The per base coverage is shown for break-point regions of insertions on chromosomes 27 A) and 35 B) in relevant strains (Figure 7 and Figure 7—figure supplement 2). The sequencing coverage is normalised by the haploid sequencing coverage estimated across all chromosomes for the respective strain. The somy of the respective strains and chromosome are indicated in the left top corner of each subplot and the local ‘somy equivalent’ is indicated by the respective colour. Repeated sequences described in Ubeda et al. (2014) are indicated by black bars and annotated with their repeat alignment group (RAG). Newly identified repeated sequences that were not present in the reference genome version used by Ubeda et al. (2014) are indicated by blue bars and are annotated with identity between two repeated sequences (A, see Figure 7—figure supplement 8). The copy number variant type, that is insertion/deletion is indicated in the top left corner of each subplot along with its id as stated in Supplementary file 7 and the region of the respective variant is indicated by a black frame. For deletion 150 in chromosome 27 the coverage is additionally shown for two samples that do not harbour the deletion as a control (indicated by a dark grey header, (A). The first half of CD1/LD1 locus sequences described in Sunkin et al. (2001) is present in the breakpoint region of insertion 220 and is indicated by the green rectangle (B).
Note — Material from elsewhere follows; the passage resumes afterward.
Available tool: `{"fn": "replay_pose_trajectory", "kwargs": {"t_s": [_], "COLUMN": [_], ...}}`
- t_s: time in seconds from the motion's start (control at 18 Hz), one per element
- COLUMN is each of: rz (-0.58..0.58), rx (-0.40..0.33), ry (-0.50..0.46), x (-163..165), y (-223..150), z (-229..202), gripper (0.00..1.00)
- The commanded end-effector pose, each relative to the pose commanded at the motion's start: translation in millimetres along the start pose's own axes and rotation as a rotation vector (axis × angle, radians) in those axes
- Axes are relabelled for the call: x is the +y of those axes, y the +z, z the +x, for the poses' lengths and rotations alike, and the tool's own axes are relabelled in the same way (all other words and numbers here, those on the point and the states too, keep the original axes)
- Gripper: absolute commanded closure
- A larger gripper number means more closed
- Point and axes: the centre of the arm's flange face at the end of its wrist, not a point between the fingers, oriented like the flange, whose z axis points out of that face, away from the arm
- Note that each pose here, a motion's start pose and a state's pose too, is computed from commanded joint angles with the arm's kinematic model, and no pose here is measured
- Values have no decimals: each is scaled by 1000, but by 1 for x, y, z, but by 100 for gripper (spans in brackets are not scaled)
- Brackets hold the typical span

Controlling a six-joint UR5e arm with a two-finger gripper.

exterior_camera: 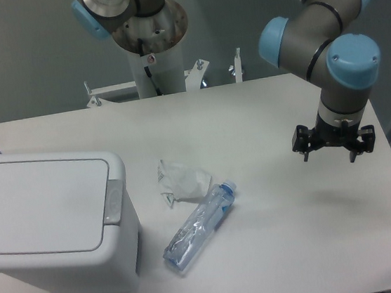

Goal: Open the trash can

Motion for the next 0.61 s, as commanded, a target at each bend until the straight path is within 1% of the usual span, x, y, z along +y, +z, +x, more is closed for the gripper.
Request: {"fn": "replay_pose_trajectory", "kwargs": {"t_s": [0.61], "rz": [-2], "rx": [3], "ry": [0], "x": [-1], "y": [-1], "z": [1], "gripper": [0]}}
Figure 7—figure supplement 8. Identification of novel repeated sequences on chromosome 27.

Figure 7—figure supplement 8.

(A) Positions 199,468–269,164 in the L. infantum JPCM5 reference genome (TriTrypDB, (v38) were not present in the reference assembly used by Ubeda et al. (2014). (B) Repeated sequences within chromosome 27, positions 190,000–300,000 in the reference genome, JPCM5 (TriTrypDB v38). The dot plot shows the comparison of the sequence region against itself. Similar sequences are coloured by their % identity. The grey shaded area indicates the common deletion found in a subset of all our strains (Figure 7A, Figure 7—figure supplement 7A). Green bars at the bottom indicate the location of repeat regions with a vertical line indicating their start position. Dark green indicated repeats originally described in Ubeda et al. (2014) and light indicates newly identified repeats. Coordinates of the newly identified repeats are summarised in Supplementary file 13.